When she got sick I was in a coffee shop with David. We both brought out our Apple laptops and a woman at the adjoining table was asking us about them. We told her some stuff, answered her questions, and then to erase any of the rampant (and inerrant) Apple-is-inferior stereotype she may have been exposed to, I said: "I've had it since January and she's never crashed, I've never even had to reboot." So a minute later when I tried to open up Stella she of course wouldn't work. But maybe the lady didn't see. Maybe.
Because everyone should have a Mac. Or almost everyone. Everything that peope told you about Macs being bad/hard/incompatible is a lie. You never have to worry about not having the right software, you can even run Windows on it if you want (though WHY anyone would want to I have no idea). You will never get a virus and you pretty much never have problems with your computer, ever. You just use it, and isn't that what it a computer is for?
There are people out there who have had legitimately bad Mac experiences, but I bet they are few, and of the people with the newest generation of Macs I bet you'd be hard pressed to find anybody with a legitimate compaint -- a the very least, disgruntled Mac users would be a very small percentage especially when compared with the percentage of disgruntled PC users. Macs cost more than PCs, but -- let me put it this way -- I'd rather spend money on a car that wasn't going to break down all the time and/or cause me a whack-load of other problems, rather than save the cash and get a lemon.
Now Linux people, on the other hand, are their own breed. Go forth and Linux, crazy geek-people.
June 04, 2004 | Permalink | Comments (1)

My pay raise - inflation raise - goes into effect in July: 2.5%. On my salary, that works out to be $20 more per paycheque (after taxes).
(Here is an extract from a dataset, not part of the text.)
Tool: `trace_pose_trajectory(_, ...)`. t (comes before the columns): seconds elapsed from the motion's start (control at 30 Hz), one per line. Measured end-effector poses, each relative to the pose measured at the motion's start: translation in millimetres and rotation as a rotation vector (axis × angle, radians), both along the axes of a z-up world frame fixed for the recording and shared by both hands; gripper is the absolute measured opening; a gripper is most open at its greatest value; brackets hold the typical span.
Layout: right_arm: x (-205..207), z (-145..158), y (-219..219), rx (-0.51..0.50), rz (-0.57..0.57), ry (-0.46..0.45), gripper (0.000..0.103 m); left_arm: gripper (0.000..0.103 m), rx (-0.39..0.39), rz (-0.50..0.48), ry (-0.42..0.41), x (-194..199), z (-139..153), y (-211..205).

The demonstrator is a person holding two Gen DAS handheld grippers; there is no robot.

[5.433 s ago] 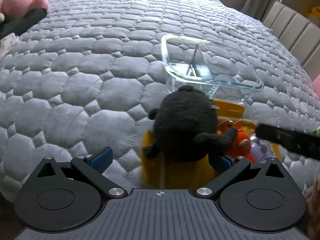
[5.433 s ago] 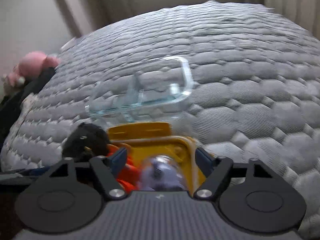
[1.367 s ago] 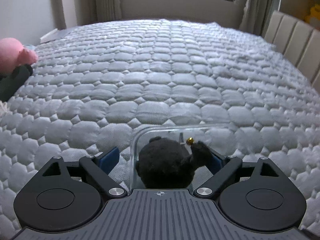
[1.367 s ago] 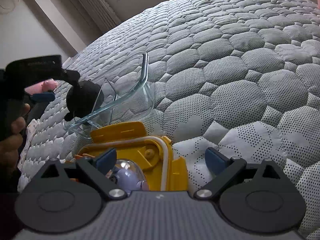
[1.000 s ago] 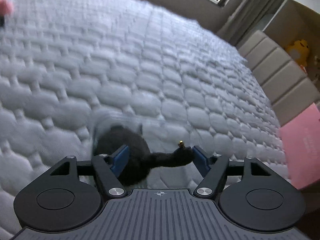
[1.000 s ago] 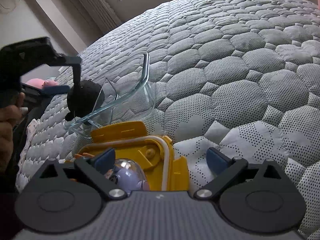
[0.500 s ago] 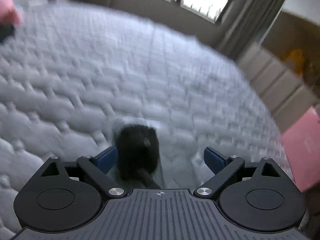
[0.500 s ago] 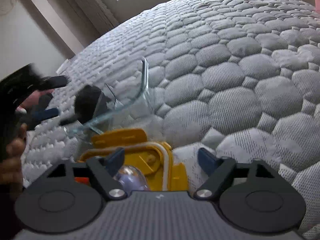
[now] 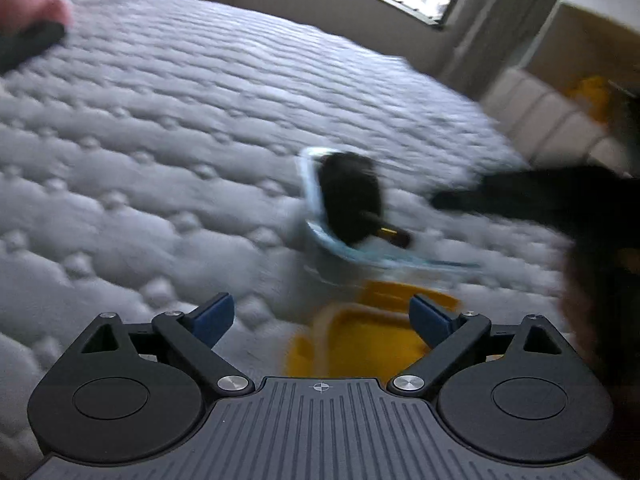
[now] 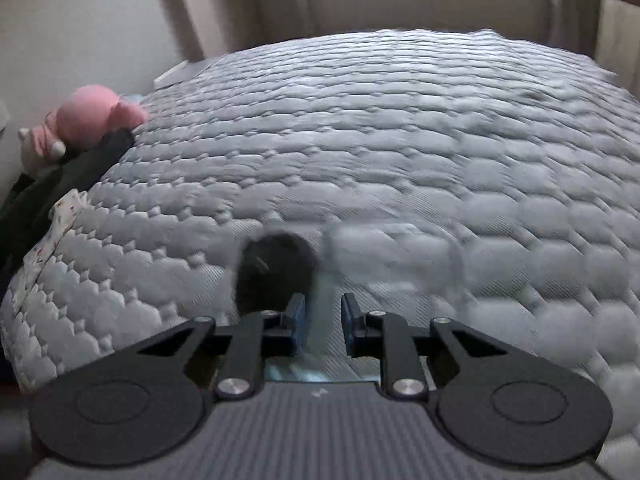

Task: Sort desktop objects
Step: 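Carry the black plush toy with the left gripper toward the right gripper, then grasp the black plush toy with the right gripper from the left gripper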

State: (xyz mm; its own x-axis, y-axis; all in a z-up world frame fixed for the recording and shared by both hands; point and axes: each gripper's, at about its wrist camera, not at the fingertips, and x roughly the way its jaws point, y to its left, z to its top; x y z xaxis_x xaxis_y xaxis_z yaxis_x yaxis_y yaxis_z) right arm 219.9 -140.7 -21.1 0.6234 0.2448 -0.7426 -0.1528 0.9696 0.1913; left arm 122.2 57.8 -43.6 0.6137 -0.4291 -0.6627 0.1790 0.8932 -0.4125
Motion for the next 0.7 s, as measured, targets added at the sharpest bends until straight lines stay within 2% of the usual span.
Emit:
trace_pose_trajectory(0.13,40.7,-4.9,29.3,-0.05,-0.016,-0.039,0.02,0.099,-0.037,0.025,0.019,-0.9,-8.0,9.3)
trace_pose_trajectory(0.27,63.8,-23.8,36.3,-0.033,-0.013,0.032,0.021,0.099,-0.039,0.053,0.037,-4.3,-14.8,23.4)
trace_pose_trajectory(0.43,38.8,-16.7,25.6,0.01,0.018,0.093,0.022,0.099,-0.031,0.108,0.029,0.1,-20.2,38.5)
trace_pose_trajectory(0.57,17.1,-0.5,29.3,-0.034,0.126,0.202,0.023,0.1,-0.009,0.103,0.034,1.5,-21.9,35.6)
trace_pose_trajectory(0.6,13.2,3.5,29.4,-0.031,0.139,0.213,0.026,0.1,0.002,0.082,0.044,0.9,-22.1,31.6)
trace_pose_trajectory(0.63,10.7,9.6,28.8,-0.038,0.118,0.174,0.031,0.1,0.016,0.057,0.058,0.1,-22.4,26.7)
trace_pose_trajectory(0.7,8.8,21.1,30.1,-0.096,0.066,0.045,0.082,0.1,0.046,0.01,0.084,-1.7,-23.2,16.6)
Oh, man, y'all are so generous.
No, I'm grateful, really, because in one year that'll add up to $480. And with that $480.00 I'll be able to ... pay half my rent.
I get a "merit" raise, soon, too, which, if it's anything like last year will be another 2.5%. Another $20. So with $960 of extra take-home pay I'm thinking of taking a vacation or something, like, for two nights at a nearby cabin. Or start my future kids' college fund. Wait, how about my own college fund?
It just feels like so little. I get a "Gee, Sharon, you're doing a terific job!" followed by, "How's $800 bucks?" of which the government takes a quarter. This is the reward for a job well done? Actually, $800 is for the cost-of living (because we all know the cost of living only increases by $480 per year), and the other (hopefully) $800 is for being a good girl on the job. I have mountains of student loans. It just feels like so little.
June 04, 2004 | Permalink | Comments (2)

My baby is sick. My sweet little Stella. My Apple iBook.
She came down with a fever on Friday night, which is strange, because since I adopted her in January all she's ever had is a little a-hem, and then only a scant can-count-on-one-hand number of times. I tried to wake her up but she stayed asleep. So I tried waking her again but she stayed down. Then she woke briefly and started having a spazm, so I let her sleep again and tried to wake her with no avail. Daddy came in and she woke up nicely for him. I figured I must have been on crack. (Ever wonder when people [er ... when I] say that? Like I can't remember if I was on crack? Maybe that means I was. Was I? And what are we talking about?)
Stella was fine until Monday night, when she wouldn't wake again, not for nobody, not for nothing, but then we got her to wake up but here eyes wouldn't open, But we knew she was awake because her sister can do a vulcan mind meld thing with her, and she was definately awake.
iBooks do not get sick. Macintoshes do not get sick. Stella does not get sick. I'm taking her to Doctor Rick today to see if he and his team can get her to open her eyes, and hopefully it won't require expensive surgery. My poor baby!